Andreessen Horowitz’s crypto arm is pushing forward with a new $2 billion fund despite a prolonged market slump. A16z Crypto is raising its fifth crypto-focused vehicle and aims to close the fund by mid-2026, Fortune reported, citing anonymous sources.
The target is much smaller than the $4.5 billion crypto fund A16z closed in 2022. The firm has shifted to a shorter fundraising cadence to stay nimble as narratives in crypto evolve. The move comes amidst a bear market that has erased more than $2 trillion from the sector’s peak market capitalization of roughly $4.4 trillion in early October.
A16z Crypto’s strategy has been shaped by partner Chris Dixon’s Web3 vision of a decentralized internet and blockchain-native applications, described in his 2024 book Read Write Own. Still, several high-profile investments have faltered. Decentralized social rival Farcaster sold off infrastructure in January and returned about $180 million to investors.
Many crypto-focused investors are narrowing their focus toward use cases such as stablecoins, tokenization of real-world assets, and financial products. Some firms are branching into other technologies: Multicoin Capital co-founder Kyle Samani stepped down in February to pursue areas including AI, longevity, and robotics, and Paradigm is reportedly expanding into AI and robotics with a fundraise target near $1.5 billion.

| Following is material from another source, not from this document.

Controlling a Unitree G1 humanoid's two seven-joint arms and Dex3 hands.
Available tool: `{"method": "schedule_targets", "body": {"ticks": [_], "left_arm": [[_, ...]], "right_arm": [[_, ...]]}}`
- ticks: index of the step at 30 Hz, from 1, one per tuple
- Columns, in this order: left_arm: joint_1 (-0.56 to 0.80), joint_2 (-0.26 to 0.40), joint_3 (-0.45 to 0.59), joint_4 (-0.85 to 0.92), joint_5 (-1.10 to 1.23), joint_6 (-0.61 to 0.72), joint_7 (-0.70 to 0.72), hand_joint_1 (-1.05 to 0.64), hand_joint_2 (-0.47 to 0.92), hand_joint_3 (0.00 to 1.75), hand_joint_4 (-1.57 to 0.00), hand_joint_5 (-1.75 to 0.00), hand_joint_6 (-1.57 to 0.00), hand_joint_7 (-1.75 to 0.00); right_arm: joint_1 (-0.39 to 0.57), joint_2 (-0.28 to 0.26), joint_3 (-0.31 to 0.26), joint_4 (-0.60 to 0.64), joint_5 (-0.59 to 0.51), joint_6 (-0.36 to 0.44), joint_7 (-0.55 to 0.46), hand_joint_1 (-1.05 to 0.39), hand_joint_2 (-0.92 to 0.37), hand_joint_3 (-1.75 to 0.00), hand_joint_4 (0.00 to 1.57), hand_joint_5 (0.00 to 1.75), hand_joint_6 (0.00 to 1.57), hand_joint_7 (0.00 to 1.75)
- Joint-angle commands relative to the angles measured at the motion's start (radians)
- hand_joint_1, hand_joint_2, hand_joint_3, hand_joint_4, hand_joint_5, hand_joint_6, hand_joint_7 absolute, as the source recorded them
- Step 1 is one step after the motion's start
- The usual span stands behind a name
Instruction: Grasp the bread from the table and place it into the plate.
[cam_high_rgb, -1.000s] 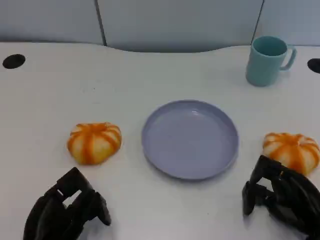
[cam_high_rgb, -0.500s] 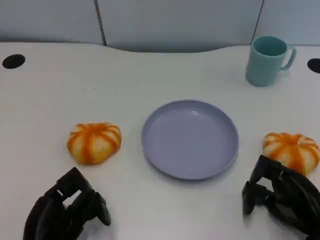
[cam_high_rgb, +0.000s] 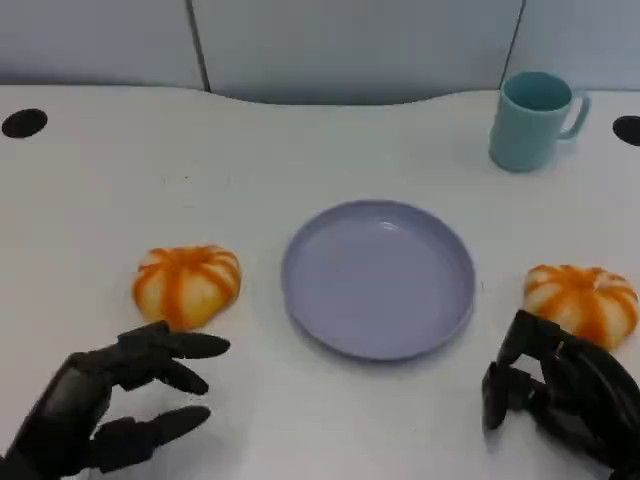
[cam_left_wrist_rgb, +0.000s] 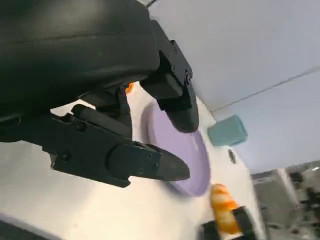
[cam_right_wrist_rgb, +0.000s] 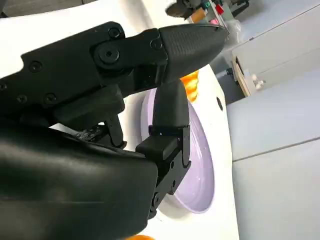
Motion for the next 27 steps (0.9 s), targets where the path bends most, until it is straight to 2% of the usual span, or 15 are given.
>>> {"method": "schedule_targets", "body": {"ticks": [1,3,9,16,21,27], "left_arm": [[-0.014,0.124,0.015,-0.118,0.436,-0.046,0.29,-0.49,0.92,0.07,-0.27,-0.59,-0.54,-0.04],[-0.011,0.147,0.005,-0.157,0.533,-0.019,0.365,-0.53,0.92,0.04,-0.29,-0.4,-0.51,-0.01],[-0.049,0.217,-0.046,-0.287,0.747,0.119,0.518,-0.57,0.91,0.01,-0.19,-0.18,-0.37,0.0],[-0.067,0.275,-0.124,-0.386,0.787,0.307,0.466,-0.67,0.92,0.02,-0.12,-0.1,-0.24,0.0],[-0.139,0.266,-0.217,-0.416,0.869,0.495,0.39,-0.71,0.92,0.02,-0.09,-0.07,-0.17,0.0],[-0.276,0.286,-0.326,-0.241,0.847,0.541,0.354,-0.69,0.9,0.0,-0.12,-0.07,-0.2,-0.01]], "right_arm": [[0.014,-0.004,-0.005,0.013,-0.003,0.01,-0.004,-0.52,-0.92,-0.25,0.68,1.75,0.54,1.58],[0.015,-0.003,-0.005,0.011,-0.004,0.011,-0.008,-0.52,-0.92,-0.25,0.68,1.75,0.55,1.58],[0.004,-0.002,-0.002,0.03,-0.011,0.002,-0.007,-0.52,-0.92,-0.26,0.68,1.75,0.54,1.58],[0.005,-0.001,0.002,0.034,-0.018,-0.014,-0.019,-0.52,-0.92,-0.26,0.67,1.75,0.55,1.57],[-0.002,-0.004,-0.001,0.041,-0.014,-0.003,-0.021,-0.53,-0.92,-0.24,0.67,1.74,0.55,1.54],[-0.012,0.004,-0.005,0.059,-0.009,-0.016,-0.016,-0.51,-0.92,-0.26,0.67,1.75,0.55,1.55]]}}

In January A16z itself raised over $15 billion to back companies it deems crucial for America’s future, spanning AI and crypto as well as sectors like biology, defense, education and entertainment.
A16z has called out crypto and AI as major themes for 2026, predicting AI-driven automation in cybersecurity, AI models functioning as app stores, privacy becoming a key competitive moat in crypto, broader and smarter prediction markets, and deeper integration of stablecoins with traditional banking and finance.
Fundraising data show the sector remains subdued: DeFiLlama’s raises aggregator reported crypto startups pulled in $895 million in February, down nearly 40% from $1.47 billion in January and slightly below the roughly $1 billion raised in February 2025. Overall crypto venture funding has plunged since October.